Ce rapport se concentre sur le jayeom de Taean, restauré de manière spectaculaire dans le comté de Taean, province du Chungcheong du Sud, en 2001. Il propose une analyse approfondie des valeurs historiques, technologiques, nutritionnelles et socio-économiques du jayeom traditionnel. Une attention particulière est accordée au processus de restauration, qui a surmonté l’absence de documentation écrite grâce à l’histoire orale (oral history), ainsi qu’aux avantages compétitifs et au potentiel futur du jayeom dans l’industrie alimentaire contemporaine.
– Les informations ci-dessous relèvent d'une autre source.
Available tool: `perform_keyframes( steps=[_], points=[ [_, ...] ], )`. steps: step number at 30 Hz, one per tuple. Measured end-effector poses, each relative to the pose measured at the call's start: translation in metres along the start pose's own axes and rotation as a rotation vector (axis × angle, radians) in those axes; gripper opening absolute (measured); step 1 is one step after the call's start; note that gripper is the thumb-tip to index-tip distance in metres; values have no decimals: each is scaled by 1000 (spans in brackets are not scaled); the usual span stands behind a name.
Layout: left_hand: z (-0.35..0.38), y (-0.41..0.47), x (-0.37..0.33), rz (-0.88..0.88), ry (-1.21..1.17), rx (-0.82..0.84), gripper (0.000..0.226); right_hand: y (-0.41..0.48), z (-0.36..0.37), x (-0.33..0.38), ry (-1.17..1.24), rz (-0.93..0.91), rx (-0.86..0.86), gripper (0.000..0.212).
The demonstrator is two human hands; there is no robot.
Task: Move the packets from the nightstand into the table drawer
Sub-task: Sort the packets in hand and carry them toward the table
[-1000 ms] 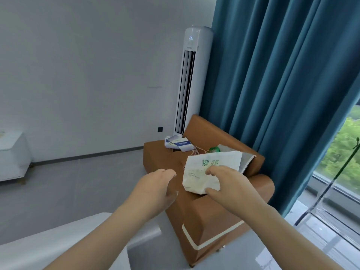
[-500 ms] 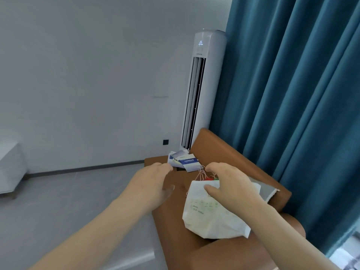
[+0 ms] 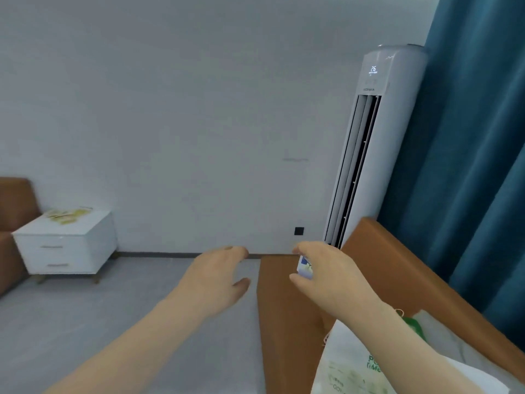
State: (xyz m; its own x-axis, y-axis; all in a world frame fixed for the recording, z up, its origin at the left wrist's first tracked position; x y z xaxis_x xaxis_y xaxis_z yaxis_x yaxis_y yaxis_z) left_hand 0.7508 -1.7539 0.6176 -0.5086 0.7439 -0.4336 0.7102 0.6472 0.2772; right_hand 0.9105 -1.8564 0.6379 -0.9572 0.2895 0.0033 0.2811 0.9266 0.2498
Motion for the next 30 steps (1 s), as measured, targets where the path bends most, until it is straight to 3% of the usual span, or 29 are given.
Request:
perform_keyframes(
  steps=[30],
  points=[
    [-77,319,408,-510,92,-240,43,579,169,161,166,-518,31,47]
  ],
)
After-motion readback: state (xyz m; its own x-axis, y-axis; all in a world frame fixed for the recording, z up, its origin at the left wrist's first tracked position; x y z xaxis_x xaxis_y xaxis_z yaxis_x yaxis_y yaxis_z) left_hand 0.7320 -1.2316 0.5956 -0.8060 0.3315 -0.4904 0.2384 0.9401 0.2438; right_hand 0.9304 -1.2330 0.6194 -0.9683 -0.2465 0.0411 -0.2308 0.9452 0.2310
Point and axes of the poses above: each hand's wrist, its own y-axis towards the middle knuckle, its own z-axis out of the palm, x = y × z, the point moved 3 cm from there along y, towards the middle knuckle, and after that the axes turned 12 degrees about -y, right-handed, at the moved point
En définitive, cette étude vise à présenter un modèle industriel durable allant au-delà de la simple reproduction de la tradition.
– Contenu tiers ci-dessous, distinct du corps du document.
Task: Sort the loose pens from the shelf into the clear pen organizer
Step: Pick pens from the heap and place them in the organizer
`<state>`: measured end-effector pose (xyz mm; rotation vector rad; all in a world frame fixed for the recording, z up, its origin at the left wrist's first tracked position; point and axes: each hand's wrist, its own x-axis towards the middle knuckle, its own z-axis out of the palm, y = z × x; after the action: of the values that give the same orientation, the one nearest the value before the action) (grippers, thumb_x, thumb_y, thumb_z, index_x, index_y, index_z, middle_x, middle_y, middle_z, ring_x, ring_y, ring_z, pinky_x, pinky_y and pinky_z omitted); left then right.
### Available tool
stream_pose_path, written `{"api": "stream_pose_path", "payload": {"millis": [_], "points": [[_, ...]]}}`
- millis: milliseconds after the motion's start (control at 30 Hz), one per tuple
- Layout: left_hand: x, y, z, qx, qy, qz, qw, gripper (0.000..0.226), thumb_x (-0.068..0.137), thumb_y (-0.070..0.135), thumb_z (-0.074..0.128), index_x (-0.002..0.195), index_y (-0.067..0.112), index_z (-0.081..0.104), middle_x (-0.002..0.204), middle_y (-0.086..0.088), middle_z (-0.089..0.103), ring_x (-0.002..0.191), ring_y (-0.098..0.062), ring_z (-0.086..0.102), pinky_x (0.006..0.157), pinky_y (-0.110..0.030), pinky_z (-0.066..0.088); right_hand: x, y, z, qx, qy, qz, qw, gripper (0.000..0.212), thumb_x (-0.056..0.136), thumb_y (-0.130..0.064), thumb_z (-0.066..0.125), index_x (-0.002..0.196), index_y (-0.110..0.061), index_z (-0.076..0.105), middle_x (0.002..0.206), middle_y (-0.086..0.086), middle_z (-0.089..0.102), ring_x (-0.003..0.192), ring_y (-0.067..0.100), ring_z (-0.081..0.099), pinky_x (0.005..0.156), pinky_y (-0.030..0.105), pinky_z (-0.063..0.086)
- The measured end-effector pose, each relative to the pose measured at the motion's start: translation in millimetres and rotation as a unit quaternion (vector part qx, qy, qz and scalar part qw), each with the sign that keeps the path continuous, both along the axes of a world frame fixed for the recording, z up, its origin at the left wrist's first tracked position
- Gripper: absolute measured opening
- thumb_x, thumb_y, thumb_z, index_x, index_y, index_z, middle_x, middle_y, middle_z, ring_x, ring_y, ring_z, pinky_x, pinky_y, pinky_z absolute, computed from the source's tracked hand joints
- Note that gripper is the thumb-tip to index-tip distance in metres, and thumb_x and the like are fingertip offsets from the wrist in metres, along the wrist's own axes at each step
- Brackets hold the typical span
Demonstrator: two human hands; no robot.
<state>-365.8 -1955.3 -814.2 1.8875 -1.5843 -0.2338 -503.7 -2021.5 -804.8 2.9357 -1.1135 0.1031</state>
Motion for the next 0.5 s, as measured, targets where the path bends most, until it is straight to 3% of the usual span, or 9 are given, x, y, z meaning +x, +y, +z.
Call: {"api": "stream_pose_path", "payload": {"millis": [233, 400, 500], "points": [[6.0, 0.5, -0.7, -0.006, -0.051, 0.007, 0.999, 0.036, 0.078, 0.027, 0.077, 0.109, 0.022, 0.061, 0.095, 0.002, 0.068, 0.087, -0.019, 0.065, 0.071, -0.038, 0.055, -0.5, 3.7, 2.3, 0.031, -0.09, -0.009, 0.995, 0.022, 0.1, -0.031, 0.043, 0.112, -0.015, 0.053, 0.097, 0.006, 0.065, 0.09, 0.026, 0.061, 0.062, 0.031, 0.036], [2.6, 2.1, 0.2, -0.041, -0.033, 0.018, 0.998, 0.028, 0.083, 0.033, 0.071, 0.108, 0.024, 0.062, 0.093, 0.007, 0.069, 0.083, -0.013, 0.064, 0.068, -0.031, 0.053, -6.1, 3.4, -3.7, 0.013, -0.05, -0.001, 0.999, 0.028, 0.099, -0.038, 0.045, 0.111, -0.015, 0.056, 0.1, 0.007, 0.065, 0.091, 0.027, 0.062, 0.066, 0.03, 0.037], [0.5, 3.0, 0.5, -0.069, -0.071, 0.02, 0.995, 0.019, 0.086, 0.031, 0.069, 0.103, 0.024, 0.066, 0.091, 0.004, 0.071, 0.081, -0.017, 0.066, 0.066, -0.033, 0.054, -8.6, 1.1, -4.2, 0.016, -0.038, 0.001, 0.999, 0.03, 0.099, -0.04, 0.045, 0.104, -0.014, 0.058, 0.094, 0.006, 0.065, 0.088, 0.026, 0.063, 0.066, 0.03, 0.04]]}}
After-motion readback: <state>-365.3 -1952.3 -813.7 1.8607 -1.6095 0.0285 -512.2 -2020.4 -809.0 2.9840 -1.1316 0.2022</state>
Cette étude examine de manière exhaustive les caractéristiques écologiques de la vasière de Nanggeum, site de production du jayeom de Taean ; les mécanismes d’ingénierie des technologies de production représentées par le système tongjarak (통자락) ; ainsi que des données d’analyse de composition scientifiquement validées. Elle explore en outre le potentiel du jayeom en tant que ressource gastronomique mondiale, sur la base de sa désignation comme Patrimoine halieutique d’importance nationale et de son inscription dans l’Arche du Goût de Slow Food.
À cette fin, un large éventail de sources — rapports du ministère des Océans et de la Pêche, données de l’Administration du patrimoine culturel, articles de recherche académique et couverture médiatique — a été analysé. Toutes les données ont été recoupées à partir de sources clairement identifiées afin de garantir la fiabilité et la crédibilité académiques.
Fondements géographiques, écologiques et historiques du jayeom de Taean
1. La vasière de Nanggeum : un champ salin optimal naturellement structuré
Le facteur le plus déterminant de la qualité du jayeom de Taean est la vasière dans laquelle il est produit. Située à Magum-ri, Geunheung-myeon, dans le comté de Taean (province du Chungcheong du Sud), la vasière de Nanggeum constitue un vestige vivant du paysage salin traditionnel de la Corée. Contrairement aux salines modernes, qui reposent sur des digues, des vannes et des systèmes artificiels de contrôle de l’eau, ce site préserve une rare structure de saline sans digue (無堤鹽田) — la seule encore en activité en Corée.
Cette absence de barrières artificielles permet à la vasière d’interagir directement avec les rythmes naturels des marées, formant ainsi la base environnementale indispensable à la production traditionnelle du jayeom.
1.1 Caractéristiques géomorphologiques et dynamique des marées
La côte occidentale de la Corée est reconnue comme l’une des cinq grandes régions de vasières au monde. Son plateau continental peu profond et son amplitude de marée extrême créent des conditions idéales pour la formation de vastes étendues vaseuses. Dans cet environnement, la vasière de Nanggeum présente un comportement hydrologique particulièrement distinct durant les marées de morte-eau (조금, 小潮期).
Lors des marées de vive-eau (사리, 大潮期), le niveau de la mer monte et descend de manière spectaculaire, submergeant entièrement la vasière à marée haute. Dans ces conditions, le terrain est impropre à la production de sel et est traditionnellement utilisé pour des activités liées à la pêche.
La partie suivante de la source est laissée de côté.